_About this task_:
Would you set down the whole listing again exactly as it appears?

Start of Supplied information

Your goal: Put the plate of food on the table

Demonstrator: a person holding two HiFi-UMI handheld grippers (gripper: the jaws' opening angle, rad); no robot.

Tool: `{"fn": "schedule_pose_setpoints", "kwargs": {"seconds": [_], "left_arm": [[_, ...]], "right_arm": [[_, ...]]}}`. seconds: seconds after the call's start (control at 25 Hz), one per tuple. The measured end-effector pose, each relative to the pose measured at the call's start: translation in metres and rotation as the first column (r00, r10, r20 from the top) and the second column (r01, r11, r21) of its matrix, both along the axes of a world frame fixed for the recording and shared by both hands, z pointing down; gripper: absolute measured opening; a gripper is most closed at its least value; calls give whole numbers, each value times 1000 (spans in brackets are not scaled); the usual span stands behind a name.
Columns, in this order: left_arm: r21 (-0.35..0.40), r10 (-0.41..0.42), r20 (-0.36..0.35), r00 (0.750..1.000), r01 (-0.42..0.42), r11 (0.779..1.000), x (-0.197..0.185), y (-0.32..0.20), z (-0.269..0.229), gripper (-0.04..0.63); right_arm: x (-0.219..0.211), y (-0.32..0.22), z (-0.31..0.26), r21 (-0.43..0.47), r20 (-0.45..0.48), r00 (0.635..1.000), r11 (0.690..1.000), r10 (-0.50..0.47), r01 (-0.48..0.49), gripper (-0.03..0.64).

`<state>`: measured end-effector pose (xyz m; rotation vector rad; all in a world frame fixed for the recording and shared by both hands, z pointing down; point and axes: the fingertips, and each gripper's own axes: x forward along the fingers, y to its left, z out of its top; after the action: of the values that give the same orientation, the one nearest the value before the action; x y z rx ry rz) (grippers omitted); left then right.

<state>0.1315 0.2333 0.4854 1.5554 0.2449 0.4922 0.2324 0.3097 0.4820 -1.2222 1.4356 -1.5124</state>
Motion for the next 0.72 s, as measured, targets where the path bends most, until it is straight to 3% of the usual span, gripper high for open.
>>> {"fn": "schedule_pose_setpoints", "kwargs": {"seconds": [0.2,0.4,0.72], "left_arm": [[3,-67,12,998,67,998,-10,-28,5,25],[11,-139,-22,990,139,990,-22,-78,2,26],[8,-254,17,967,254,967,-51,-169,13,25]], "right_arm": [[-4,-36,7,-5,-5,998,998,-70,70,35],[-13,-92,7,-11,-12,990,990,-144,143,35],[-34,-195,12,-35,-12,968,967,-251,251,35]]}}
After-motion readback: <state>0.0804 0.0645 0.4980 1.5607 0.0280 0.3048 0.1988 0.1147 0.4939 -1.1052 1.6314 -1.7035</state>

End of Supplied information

_Result of this exercise_:
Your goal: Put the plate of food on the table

Demonstrator: a person holding two HiFi-UMI handheld grippers (gripper: the jaws' opening angle, rad); no robot.

Tool: `{"fn": "schedule_pose_setpoints", "kwargs": {"seconds": [_], "left_arm": [[_, ...]], "right_arm": [[_, ...]]}}`. seconds: seconds after the call's start (control at 25 Hz), one per tuple. The measured end-effector pose, each relative to the pose measured at the call's start: translation in metres and rotation as the first column (r00, r10, r20 from the top) and the second column (r01, r11, r21) of its matrix, both along the axes of a world frame fixed for the recording and shared by both hands, z pointing down; gripper: absolute measured opening; a gripper is most closed at its least value; calls give whole numbers, each value times 1000 (spans in brackets are not scaled); the usual span stands behind a name.
Columns, in this order: left_arm: r21 (-0.35..0.40), r10 (-0.41..0.42), r20 (-0.36..0.35), r00 (0.750..1.000), r01 (-0.42..0.42), r11 (0.779..1.000), x (-0.197..0.185), y (-0.32..0.20), z (-0.269..0.229), gripper (-0.04..0.63); right_arm: x (-0.219..0.211), y (-0.32..0.22), z (-0.31..0.26), r21 (-0.43..0.47), r20 (-0.45..0.48), r00 (0.635..1.000), r11 (0.690..1.000), r10 (-0.50..0.47), r01 (-0.48..0.49), gripper (-0.03..0.64).

`<state>`: measured end-effector pose (xyz m; rotation vector rad; all in a world frame fixed for the recording and shared by both hands, z pointing down; point and axes: the fingertips, and each gripper's own axes: x forward along the fingers, y to its left, z out of its top; after the action: of the values that give the same orientation, the one nearest the value before the action; x y z rx ry rz) (grippers omitted); left then right.

<state>0.1315 0.2333 0.4854 1.5554 0.2449 0.4922 0.2324 0.3097 0.4820 -1.2222 1.4356 -1.5124</state>
Motion for the next 0.72 s, as measured, targets where the path bends most, until it is straight to 3% of the usual span, gripper high for open.
>>> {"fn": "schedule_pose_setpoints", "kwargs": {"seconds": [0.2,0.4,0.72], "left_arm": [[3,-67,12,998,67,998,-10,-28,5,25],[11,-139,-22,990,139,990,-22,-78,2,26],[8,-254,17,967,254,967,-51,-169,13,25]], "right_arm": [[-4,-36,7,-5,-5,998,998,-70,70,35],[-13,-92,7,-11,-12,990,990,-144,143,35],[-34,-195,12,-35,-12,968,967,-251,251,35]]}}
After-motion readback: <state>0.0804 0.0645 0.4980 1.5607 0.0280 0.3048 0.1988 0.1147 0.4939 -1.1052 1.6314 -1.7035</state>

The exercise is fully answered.